• **WHAT TO PRODUCE**
Please transcribe the entries exactly and omit the images they contain.

• **ENTRIES SUPPLIED**
+===+

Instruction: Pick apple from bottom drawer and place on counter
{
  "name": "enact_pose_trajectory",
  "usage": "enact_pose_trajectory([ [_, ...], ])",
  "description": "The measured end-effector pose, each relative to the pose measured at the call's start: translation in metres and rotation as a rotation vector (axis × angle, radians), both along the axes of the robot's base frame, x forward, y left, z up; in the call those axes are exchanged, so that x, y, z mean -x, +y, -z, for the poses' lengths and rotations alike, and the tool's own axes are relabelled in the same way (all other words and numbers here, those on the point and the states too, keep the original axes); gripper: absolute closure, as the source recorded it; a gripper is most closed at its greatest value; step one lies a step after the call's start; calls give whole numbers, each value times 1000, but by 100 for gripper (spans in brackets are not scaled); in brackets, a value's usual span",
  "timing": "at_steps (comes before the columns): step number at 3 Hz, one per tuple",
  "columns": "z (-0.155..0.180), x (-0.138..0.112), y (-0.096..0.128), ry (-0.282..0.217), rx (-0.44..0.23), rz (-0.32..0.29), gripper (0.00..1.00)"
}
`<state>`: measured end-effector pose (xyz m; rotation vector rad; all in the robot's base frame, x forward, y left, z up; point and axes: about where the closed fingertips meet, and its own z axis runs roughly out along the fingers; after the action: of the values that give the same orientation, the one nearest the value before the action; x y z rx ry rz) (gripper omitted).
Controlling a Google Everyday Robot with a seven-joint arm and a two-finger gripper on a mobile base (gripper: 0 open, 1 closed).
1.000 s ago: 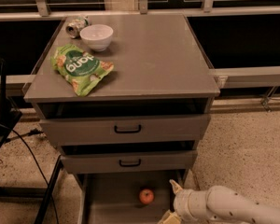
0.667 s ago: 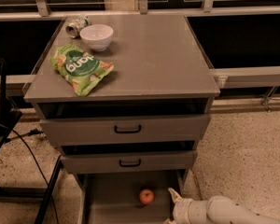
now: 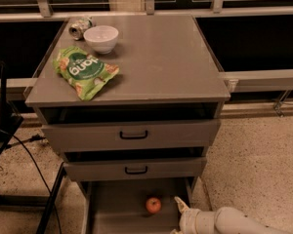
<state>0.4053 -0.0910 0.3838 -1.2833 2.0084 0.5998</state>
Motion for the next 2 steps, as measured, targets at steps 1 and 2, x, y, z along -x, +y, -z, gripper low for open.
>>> enact_pose_trajectory([
  [1,19,-7,9,-35,-34,-28,0],
  [2,37,-19,21,-49,-57,-69,0],
])
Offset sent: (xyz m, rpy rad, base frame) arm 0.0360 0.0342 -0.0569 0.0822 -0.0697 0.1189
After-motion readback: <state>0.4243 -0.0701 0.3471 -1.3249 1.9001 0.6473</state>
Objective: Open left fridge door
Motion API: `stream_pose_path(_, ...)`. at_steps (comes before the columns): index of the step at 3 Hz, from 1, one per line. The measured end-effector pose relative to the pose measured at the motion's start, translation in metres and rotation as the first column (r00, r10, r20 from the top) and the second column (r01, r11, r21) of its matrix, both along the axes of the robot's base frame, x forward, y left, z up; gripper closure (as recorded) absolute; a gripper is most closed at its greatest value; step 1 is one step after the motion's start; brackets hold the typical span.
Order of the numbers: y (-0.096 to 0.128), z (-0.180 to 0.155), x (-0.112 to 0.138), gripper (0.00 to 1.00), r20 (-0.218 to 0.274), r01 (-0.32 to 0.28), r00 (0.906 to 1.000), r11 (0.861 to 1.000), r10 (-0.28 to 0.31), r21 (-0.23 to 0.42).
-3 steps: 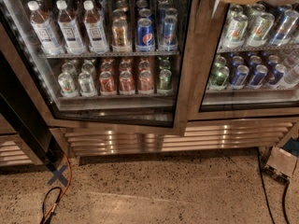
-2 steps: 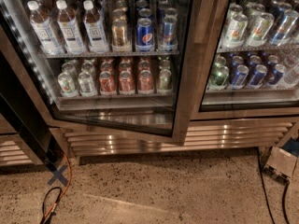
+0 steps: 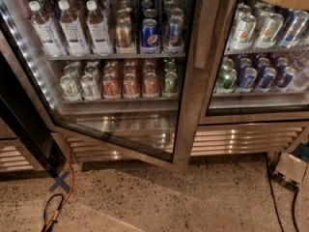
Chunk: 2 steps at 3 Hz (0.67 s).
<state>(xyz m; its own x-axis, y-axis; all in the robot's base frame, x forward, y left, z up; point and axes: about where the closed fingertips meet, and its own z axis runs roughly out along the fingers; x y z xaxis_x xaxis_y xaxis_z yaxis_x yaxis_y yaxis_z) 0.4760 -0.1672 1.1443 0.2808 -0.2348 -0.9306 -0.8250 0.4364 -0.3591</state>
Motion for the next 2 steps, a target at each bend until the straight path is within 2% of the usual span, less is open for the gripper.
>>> stream_pose_path(2,0.0021,0.0007,-0.0001,0.0,0.001,-0.004,1.0,1.0,0.004,-0.001)
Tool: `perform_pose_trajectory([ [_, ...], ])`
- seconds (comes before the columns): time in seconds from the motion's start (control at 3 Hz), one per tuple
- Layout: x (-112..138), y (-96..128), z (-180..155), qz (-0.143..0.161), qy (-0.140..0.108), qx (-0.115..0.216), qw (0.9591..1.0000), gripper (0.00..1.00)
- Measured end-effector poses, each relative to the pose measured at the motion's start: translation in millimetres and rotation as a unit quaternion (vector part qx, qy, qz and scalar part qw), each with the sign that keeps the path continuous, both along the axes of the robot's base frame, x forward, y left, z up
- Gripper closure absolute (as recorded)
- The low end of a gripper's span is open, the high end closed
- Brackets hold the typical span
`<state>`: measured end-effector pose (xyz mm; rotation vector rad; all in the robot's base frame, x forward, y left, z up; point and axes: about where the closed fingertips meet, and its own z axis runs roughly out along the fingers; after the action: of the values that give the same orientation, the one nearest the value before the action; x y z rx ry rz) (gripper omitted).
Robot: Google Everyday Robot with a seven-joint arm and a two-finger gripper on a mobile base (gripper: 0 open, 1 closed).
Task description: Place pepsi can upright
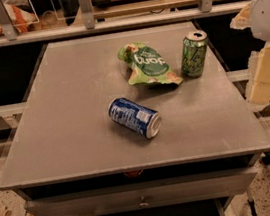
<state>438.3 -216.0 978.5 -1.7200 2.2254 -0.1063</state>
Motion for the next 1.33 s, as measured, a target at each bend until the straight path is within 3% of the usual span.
perform_pose_trajectory([
  [0.33,0.0,0.0,0.0,0.0,0.0,0.0,1.0,0.0],
  [0.67,2.1,0.1,4.1,-0.025,-0.001,0.026,0.9994,0.0],
  [1.0,9.2,16.1,8.7,-0.06,0.023,0.066,0.9957,0.0],
  [1.33,16.7,44.3,4.4,-0.111,0.047,0.085,0.989,0.0],
])
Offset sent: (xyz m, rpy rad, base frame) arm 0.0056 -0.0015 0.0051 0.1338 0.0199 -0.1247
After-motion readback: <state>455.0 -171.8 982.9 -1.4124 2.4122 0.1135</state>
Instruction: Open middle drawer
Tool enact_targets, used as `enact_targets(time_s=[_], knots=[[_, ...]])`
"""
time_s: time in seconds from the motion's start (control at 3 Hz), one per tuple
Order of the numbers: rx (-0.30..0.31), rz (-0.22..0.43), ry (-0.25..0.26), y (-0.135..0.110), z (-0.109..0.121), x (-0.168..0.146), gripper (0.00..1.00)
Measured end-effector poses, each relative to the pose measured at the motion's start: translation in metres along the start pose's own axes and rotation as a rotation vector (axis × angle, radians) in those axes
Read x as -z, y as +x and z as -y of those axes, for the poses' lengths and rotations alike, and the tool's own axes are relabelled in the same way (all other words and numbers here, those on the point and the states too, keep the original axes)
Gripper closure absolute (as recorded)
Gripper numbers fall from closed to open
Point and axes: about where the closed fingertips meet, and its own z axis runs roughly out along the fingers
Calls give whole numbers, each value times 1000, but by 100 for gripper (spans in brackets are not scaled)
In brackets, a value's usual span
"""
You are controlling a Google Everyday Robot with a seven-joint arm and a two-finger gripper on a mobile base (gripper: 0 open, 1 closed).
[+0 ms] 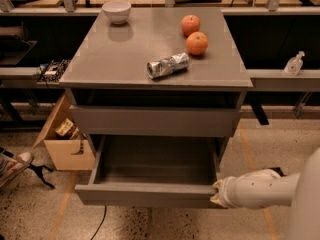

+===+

• **SOLUTION**
Instruction: Pick apple from bottom drawer and place on counter
{
  "name": "enact_pose_trajectory",
  "usage": "enact_pose_trajectory([ [_, ...], ])",
  "description": "The measured end-effector pose, each relative to the pose measured at the call's start: translation in metres and rotation as a rotation vector (axis × angle, radians), both along the axes of the robot's base frame, x forward, y left, z up; in the call those axes are exchanged, so that x, y, z mean -x, +y, -z, for the poses' lengths and rotations alike, and the tool's own axes are relabelled in the same way (all other words and numbers here, those on the point and the states too, keep the original axes); gripper: absolute closure, as the source recorded it; a gripper is most closed at its greatest value; step one lies a step after the call's start; calls give whole numbers, each value times 1000, but by 100 for gripper (spans in brackets are not scaled); in brackets, a value's usual span",
  "timing": "at_steps (comes before the columns): step number at 3 Hz, one per tuple",
  "columns": "z (-0.155..0.180), x (-0.138..0.112), y (-0.096..0.128), ry (-0.282..0.217), rx (-0.44..0.23), rz (-0.32..0.29), gripper (0.00..1.00)"
}
`<state>`: measured end-effector pose (xyz m; rotation vector rad; all in the robot's base frame, x forward, y left, z up; point and axes: about where the closed fingertips meet, and its own z axis runs roughly out along the fingers; after the action: of the values that give the same orientation, the one nearest the value before the action; x y z rx ry rz) (gripper omitted).
Controlling a Google Everyday Robot with a seven-joint arm and a two-finger gripper on a mobile base (gripper: 0 open, 1 closed).
1.000 s ago: 
0.667 s ago: 
now: 
<state>0.4053 -0.0910 0.3838 -1.2833 2.0084 0.5998</state>
Motion for the next 2 steps, as measured, targets at steps 1 and 2, x, y, z along -x, +y, -z, gripper low for open.
>>> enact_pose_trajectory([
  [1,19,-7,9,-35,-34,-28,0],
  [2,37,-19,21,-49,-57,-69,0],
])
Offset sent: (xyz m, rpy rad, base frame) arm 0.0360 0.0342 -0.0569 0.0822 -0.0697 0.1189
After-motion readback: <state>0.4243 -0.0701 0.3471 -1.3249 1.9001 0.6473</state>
Objective: Open left fridge door
Motion API: `stream_pose_path(_, ...)`. at_steps (comes before the columns): index of the step at 3 Hz, from 1, one per line. The measured end-effector pose relative to the pose measured at the motion's start, translation in metres and rotation as the first column (r00, r10, r20 from the top) and the second column (r01, r11, r21) of its matrix, both along the axes of the robot's base frame, x forward, y left, z up; gripper closure (as recorded) absolute; a gripper is most closed at its greatest value; step 1 is one step after the motion's start; brackets hold the typical span.
Order of the numbers: y (-0.096 to 0.128), z (-0.180 to 0.155), x (-0.112 to 0.138), gripper (0.00 to 1.00), r20 (-0.218 to 0.274), r01 (-0.32 to 0.28), r00 (0.906 to 1.000), r11 (0.861 to 1.000), r10 (-0.28 to 0.31), r21 (-0.23 to 0.42).
-3 steps: 
-2 steps: 
+0 steps: 
Chunk: 2 steps at 3 Hz (0.67 s).
<state>(xyz m; its own x-axis, y-axis; all in the robot's base frame, x forward, y left, z up; point and axes: about where the closed fingertips meet, and its own z axis runs roughly out along the fingers; x y z xaxis_x xaxis_y xaxis_z yaxis_x yaxis_y yaxis_z) 0.4760 -0.1672 1.1443 0.2808 -0.2348 -0.9306 -0.8250 0.4364 -0.3591</state>
Motion for the next 2 steps, a target at each bend until the straight path is within 2% of the usual span, less is open for the gripper.
>>> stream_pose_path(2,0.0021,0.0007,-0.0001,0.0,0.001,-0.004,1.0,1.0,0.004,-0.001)
Tool: `perform_pose_trajectory([ [_, ...], ])`
- seconds (comes before the columns): time in seconds from the motion's start (control at 3 Hz), one per tuple
- Layout: x (-112..138), y (-96..128), z (-180..155), qz (-0.143..0.161), qy (-0.140..0.108), qx (-0.115..0.216), qw (0.9591..1.0000), gripper (0.00..1.00)
- Measured end-effector poses, each relative to the pose measured at the motion's start: translation in millimetres and rotation as a unit quaternion (vector part qx, qy, qz and scalar part qw), each with the sign that keeps the path continuous, both along the axes of the robot's base frame, x forward, y left, z up
- Gripper closure absolute (as recorded)
- The low end of a gripper's span is open, the high end closed
- Brackets hold the typical span
`<state>`: measured end-effector pose (xyz mm; rotation vector rad; all in the robot's base frame, x forward, y left, z up; point and axes: about where the closed fingertips meet, and its own z axis runs roughly out along the fingers; after the action: of the values that give the same orientation, the one nearest the value before the action; x y z rx ry rz) (gripper omitted).
Robot: Google Everyday Robot with a seven-joint arm and a two-finger gripper on a mobile base (gripper: 0 open, 1 closed).
Task description: Place pepsi can upright
<state>438.3 -216.0 978.5 -1.7200 2.2254 -0.1063</state>
Motion for the next 1.33 s, as measured, a target at each bend until the straight path is within 3% of the usual span.
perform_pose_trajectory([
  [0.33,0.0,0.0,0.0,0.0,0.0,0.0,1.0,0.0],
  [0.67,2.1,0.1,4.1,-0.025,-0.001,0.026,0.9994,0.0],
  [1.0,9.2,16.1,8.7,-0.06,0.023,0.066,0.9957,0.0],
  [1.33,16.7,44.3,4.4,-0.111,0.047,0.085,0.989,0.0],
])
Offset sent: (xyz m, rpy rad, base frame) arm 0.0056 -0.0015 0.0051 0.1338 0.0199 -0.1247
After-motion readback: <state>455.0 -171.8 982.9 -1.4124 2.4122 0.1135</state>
Instruction: Open middle drawer
Tool enact_targets, used as `enact_targets(time_s=[_], knots=[[_, ...]])`
"""
time_s: time in seconds from the motion's start (control at 3 Hz), one per tuple
Order of the numbers: rx (-0.30..0.31), rz (-0.22..0.43), ry (-0.25..0.26), y (-0.135..0.110), z (-0.109..0.121), x (-0.168..0.146), gripper (0.00..1.00)
Measured end-effector poses, each relative to the pose measured at the motion's start: translation in metres along the start pose's own axes and rotation as a rotation vector (axis × angle, radians) in those axes
Read x as -z, y as +x and z as -y of those axes, for the poses' lengths and rotations alike, and the tool's own axes are relabelled in the same way (all other words and numbers here, those on the point and the states too, keep the original axes)
Gripper closure absolute (as recorded)
Gripper numbers fall from closed to open
Point and axes: about where the closed fingertips meet, and its own z axis runs roughly out along the fingers
Calls give whole numbers, each value times 1000, but by 100 for gripper (spans in brackets are not scaled)
In brackets, a value's usual span
"""
You are controlling a Google Everyday Robot with a seven-joint arm and a two-finger gripper on a mobile base (gripper: 0 open, 1 closed).
[+0 ms] 

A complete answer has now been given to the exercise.